# Assigned task
Please transcribe the data below in full. Omit any picture you find in it.
--- Information provided ---
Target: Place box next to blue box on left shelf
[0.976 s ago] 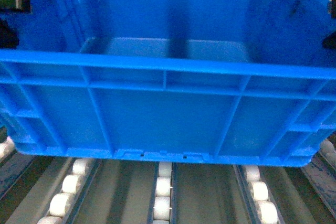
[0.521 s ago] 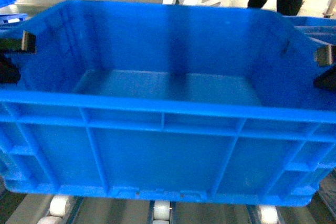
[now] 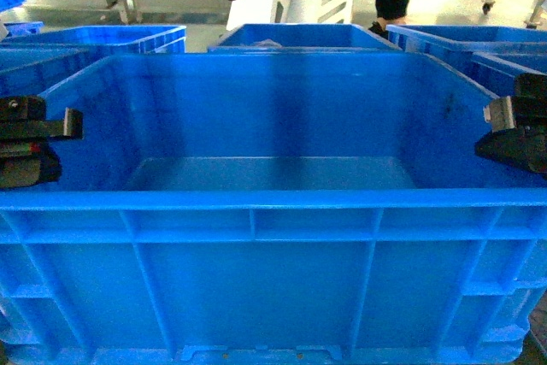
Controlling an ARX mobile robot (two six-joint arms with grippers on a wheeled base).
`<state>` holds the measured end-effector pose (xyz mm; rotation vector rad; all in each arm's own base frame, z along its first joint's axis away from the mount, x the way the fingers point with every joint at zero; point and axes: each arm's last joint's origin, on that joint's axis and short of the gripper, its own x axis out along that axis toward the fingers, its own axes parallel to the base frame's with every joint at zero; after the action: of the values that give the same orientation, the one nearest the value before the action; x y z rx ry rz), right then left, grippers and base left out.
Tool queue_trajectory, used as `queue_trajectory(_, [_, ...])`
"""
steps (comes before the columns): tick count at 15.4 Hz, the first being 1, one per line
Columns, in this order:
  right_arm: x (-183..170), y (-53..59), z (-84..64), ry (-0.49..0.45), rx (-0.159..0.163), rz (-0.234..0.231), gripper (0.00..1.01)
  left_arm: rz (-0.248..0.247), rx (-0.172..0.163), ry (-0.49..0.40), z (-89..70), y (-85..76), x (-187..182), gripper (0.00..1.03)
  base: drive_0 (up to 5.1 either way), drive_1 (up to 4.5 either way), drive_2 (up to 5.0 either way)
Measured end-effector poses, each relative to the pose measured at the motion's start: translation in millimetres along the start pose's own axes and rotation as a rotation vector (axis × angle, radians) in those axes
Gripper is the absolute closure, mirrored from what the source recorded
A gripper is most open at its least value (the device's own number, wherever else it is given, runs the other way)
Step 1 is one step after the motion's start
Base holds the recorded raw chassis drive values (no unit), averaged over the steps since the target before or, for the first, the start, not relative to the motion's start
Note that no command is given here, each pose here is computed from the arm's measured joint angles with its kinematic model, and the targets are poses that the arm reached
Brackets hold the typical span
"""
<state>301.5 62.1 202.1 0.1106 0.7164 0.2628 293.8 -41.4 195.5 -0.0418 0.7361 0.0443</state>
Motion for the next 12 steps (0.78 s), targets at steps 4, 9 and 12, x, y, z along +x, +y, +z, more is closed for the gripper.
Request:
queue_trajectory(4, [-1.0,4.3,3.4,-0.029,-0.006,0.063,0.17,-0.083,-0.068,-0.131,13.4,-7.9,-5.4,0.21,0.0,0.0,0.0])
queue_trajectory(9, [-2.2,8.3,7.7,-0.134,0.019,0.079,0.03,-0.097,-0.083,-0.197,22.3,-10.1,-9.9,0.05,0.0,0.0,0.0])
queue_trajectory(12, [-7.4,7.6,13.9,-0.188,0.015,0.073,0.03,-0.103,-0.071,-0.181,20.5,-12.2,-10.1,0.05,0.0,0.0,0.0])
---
# Answer space
Target: Place box next to blue box on left shelf
[0.976 s ago] 
[0.521 s ago] 
[now] 
Controlling an ARX mobile robot (two six-joint arms with grippers on a wheeled base).
`<state>` holds the measured end-effector pose (xyz mm; rotation vector rad; all in each arm's own base frame, z along its first joint's axis away from the mount, x the way the fingers point with every joint at zero; point and axes: each arm's last joint's origin, on that joint's axis and short of the gripper, its own x axis out along that axis toward the fingers, its own axes parallel to the base frame's with every joint at zero; after the action: of the values that give the same orientation, the one nearest the value before the action; x y z rx ry rz), right then left, grippers and base left out.
Tool queue_trajectory, used as `queue_trajectory(_, [_, ...])`
"""
steps (comes before the columns): tick count at 15.4 Hz, the first being 1, one per line
Columns, in this order:
  right_arm: x (-183..170), y (-53..59), z (-84..64), ry (-0.49..0.45), rx (-0.159..0.163), rz (-0.234..0.231), gripper (0.00..1.01)
  left_arm: rz (-0.248..0.247), rx (-0.172..0.163), ry (-0.49..0.40), z (-89..70), y (-85..76), x (-187..182), gripper (0.00..1.03)
  base: drive_0 (up to 5.1 either way), drive_1 (up to 4.5 either way), drive_2 (up to 5.0 either way)
Measured end-effector poses, each relative to the pose measured at the motion's start: translation in millimetres along the start pose's own axes and rotation as a rotation vector (axis × angle, radians) in those axes
Gripper is the absolute closure, mirrored from what the source recorded
A gripper is most open at its least value (the device's own number, wherever else it is given, runs the other way)
Step 1 is one step after the motion's start
Base holds the recorded raw chassis drive values (no unit), averaged over the steps since the target before or, for the first, the start, not relative to the motion's start
Note that no command is given here, each pose here is computed from the arm's measured joint angles with its kinematic model, and the targets are poses that the arm reached
Brackets hold the typical span
"""
<state>301.5 62.1 202.1 0.1106 0.7164 0.2628 293.8 -41.4 195.5 -0.0418 0.7361 0.0443</state>
Motion for the next 12 steps (0.78 s), targets at steps 4, 9 and 12, x, y, z along +x, +y, +z, more is closed for the gripper.
Request:
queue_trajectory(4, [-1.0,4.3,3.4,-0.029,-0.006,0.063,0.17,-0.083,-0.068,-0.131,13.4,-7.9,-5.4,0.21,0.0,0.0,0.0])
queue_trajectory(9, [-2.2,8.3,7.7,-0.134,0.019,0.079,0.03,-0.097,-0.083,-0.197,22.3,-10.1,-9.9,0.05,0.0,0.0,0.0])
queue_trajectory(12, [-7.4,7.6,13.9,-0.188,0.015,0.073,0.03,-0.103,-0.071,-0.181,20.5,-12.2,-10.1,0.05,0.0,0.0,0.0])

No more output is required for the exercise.